> [EXERCISE BRIEF]: Search the records for lines with the word "absolute" and copy each match.

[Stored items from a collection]
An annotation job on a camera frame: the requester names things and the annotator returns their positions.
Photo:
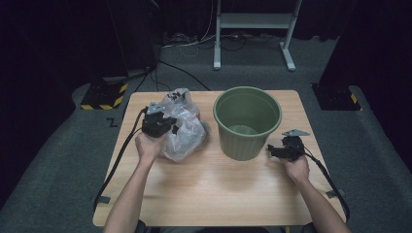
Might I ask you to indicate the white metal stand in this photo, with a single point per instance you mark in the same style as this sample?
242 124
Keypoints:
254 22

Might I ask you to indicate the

* * *

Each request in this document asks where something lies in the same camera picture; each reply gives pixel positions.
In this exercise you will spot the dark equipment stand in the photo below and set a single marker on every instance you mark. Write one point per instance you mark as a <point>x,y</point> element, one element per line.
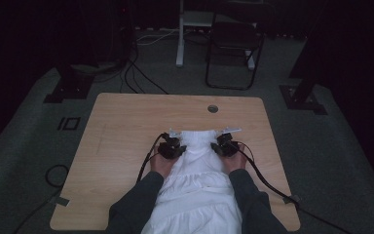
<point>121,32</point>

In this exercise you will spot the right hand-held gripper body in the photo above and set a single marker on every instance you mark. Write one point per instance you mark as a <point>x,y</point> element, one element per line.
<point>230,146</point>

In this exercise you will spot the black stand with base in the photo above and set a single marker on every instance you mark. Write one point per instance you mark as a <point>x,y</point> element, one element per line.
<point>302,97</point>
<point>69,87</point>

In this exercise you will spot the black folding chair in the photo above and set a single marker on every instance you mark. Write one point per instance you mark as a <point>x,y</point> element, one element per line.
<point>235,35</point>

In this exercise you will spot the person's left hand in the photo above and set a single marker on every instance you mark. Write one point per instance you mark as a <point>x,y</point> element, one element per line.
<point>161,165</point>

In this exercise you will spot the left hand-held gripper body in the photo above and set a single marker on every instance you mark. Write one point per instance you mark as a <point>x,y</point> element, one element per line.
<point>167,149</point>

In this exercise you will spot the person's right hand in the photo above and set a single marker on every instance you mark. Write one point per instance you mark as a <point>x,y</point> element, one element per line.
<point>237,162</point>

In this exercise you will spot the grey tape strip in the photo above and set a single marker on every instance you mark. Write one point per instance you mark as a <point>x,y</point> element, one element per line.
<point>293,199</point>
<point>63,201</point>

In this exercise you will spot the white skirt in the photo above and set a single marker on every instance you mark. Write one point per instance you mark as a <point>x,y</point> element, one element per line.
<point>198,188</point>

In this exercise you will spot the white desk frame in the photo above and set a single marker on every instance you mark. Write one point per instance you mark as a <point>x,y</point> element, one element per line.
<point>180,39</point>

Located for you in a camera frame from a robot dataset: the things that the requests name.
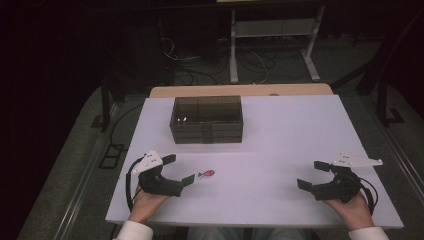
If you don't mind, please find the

--

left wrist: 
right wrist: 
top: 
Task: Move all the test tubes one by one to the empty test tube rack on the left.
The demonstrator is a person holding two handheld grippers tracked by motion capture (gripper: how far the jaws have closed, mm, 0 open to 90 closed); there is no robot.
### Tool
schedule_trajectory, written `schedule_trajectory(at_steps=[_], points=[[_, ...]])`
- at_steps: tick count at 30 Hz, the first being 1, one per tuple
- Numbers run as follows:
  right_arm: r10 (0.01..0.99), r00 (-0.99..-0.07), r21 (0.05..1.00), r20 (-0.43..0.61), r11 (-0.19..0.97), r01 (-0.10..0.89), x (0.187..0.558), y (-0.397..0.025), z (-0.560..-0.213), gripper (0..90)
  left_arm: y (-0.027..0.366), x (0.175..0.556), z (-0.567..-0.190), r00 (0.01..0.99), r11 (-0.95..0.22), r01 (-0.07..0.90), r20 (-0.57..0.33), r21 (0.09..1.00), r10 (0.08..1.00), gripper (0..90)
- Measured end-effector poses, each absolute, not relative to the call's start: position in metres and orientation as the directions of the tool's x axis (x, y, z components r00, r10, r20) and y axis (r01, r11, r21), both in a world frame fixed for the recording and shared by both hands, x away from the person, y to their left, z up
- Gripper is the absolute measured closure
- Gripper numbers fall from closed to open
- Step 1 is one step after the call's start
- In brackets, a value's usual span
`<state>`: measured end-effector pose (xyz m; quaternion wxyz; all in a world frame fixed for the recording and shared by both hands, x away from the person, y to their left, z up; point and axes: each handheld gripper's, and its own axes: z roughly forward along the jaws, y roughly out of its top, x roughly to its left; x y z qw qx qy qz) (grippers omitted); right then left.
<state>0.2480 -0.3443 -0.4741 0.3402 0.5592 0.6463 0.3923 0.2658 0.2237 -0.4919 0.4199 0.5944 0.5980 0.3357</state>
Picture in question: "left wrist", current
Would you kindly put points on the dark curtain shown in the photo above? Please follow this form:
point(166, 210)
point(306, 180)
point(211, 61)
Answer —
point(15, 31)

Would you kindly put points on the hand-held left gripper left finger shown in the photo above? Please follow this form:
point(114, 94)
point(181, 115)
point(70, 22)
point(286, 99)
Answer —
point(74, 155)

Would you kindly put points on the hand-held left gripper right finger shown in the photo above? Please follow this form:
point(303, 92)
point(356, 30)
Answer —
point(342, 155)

> [RESPONSE AREA]:
- Measured end-effector poses, each absolute, not relative to the call's start: position in metres and orientation as the directions of the tool's x axis (x, y, z components r00, r10, r20) and y axis (r01, r11, r21), both in a world frame fixed for the recording and shared by both hands, x away from the person, y to their left, z up
- Gripper is the absolute measured closure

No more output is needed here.